Seen from the surface, it is sometimes a pectoral fin slicing through the water, like a fin, which can make it possible to spot a devil of the sea.
The animal can occasionally be seen jumping out of the water!

Mobula mobularhas a low reproduction rate with limited litters. Therefore, it is extremely vulnerable and sensitive to environmental changes. The main threats to this species therefore come from pollution in the Mediterranean. It is also the object, accidental certainly, of the involuntary capture by various fishing equipment (trawls, traps, dredges intended for swordfish, etc.). It has hardly any predator locally, except humans.
It rarely appears on fishmongers’ stalls (a little more occasionally in Sicily).
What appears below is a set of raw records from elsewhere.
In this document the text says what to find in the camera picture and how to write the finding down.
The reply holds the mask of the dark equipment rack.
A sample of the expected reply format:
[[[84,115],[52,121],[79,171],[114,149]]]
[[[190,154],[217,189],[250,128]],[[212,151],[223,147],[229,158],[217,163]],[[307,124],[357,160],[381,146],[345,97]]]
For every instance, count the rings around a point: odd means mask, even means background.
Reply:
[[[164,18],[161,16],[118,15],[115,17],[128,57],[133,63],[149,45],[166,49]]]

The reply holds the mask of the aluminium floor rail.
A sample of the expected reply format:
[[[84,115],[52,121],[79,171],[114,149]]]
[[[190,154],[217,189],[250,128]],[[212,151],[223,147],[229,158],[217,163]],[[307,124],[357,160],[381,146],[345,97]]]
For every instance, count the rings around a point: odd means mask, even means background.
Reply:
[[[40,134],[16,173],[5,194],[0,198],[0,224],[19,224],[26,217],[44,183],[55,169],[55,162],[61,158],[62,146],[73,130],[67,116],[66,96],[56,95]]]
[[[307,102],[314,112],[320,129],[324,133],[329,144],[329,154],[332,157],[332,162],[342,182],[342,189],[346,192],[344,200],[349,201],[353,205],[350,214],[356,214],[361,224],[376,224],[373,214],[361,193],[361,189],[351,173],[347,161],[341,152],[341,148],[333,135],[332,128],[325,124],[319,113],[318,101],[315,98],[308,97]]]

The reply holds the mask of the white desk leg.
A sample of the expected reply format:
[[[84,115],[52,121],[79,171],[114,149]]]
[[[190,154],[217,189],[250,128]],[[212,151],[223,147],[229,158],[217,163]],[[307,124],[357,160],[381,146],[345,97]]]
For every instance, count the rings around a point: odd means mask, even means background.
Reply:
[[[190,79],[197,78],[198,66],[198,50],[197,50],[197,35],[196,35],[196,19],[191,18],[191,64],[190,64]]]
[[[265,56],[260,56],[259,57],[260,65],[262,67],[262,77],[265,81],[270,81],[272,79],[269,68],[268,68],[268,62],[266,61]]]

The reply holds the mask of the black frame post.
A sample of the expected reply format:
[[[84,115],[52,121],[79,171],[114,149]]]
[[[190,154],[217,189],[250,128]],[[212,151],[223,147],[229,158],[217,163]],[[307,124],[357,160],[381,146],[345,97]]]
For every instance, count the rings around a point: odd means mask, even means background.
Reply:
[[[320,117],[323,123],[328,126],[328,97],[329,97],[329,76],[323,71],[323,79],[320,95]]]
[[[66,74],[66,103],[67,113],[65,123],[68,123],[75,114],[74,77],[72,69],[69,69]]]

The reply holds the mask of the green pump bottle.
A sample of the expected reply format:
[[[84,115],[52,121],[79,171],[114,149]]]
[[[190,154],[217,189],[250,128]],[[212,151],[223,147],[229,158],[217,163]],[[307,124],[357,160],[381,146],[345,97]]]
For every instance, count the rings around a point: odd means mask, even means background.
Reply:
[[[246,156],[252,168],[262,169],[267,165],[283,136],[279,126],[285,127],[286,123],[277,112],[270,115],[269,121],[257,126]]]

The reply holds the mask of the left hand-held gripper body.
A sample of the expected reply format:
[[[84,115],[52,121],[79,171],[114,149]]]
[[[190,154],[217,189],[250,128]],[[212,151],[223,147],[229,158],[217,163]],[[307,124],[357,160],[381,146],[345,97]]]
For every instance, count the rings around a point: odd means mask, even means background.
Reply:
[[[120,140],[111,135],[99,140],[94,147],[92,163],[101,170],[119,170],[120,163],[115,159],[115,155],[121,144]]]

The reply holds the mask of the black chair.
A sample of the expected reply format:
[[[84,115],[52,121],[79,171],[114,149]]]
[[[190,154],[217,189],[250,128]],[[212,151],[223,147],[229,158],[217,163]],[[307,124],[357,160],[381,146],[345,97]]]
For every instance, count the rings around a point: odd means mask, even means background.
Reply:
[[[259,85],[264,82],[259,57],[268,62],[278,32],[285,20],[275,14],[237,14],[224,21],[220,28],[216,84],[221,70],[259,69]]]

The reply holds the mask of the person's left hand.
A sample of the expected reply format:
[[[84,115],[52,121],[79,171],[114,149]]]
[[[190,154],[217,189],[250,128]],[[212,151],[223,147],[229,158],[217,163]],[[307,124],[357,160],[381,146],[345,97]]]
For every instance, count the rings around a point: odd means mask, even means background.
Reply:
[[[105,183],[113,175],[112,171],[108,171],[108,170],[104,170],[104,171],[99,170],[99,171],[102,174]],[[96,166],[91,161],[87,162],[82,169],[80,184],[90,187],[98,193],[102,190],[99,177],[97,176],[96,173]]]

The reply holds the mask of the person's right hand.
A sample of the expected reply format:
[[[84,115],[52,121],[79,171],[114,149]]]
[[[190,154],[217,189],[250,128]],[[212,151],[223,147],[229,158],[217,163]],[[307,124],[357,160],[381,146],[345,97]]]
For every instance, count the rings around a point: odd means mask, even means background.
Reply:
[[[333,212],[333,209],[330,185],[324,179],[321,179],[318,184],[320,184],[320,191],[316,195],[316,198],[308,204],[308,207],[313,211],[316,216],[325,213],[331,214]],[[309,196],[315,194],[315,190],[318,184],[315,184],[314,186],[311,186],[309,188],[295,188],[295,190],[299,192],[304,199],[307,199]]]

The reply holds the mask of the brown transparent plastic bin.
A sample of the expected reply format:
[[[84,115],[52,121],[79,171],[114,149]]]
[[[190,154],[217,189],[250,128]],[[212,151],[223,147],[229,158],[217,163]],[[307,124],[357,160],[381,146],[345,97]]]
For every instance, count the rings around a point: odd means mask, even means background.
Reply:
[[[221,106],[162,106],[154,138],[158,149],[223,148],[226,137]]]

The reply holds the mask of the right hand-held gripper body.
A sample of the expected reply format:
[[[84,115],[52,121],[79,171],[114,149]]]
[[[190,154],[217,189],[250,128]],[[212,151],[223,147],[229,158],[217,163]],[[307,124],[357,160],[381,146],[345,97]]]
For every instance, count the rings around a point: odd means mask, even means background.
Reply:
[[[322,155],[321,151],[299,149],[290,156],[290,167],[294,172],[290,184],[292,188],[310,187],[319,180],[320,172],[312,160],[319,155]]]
Two associations carry out joint monitoring of this ray in the Mediterranean: AILERONS and Corsica – Research Group on Mediterranean Sharks(forms to be filled in on the context of the observation and photo collections).

Understanding the correct taxonomy of manta and devil rays ( Mobula spp.) Has remained difficult since the initial description of the first two species of the monotypic Mobulidae family at the end of the 18th century (Bonnaterre, 1788; Walbaum, 1792). Confusion has persisted in nomenclature for centuries, exacerbated by erroneous reports and identifications of mobulid species across the world’s oceans. It is very likely that the descriptions and studies evoking the large sizes of these animals, blithely exceeding 5 m, were in fact carried out on Mobula birostris , lost in the Mediterranean where they had never been reported until then.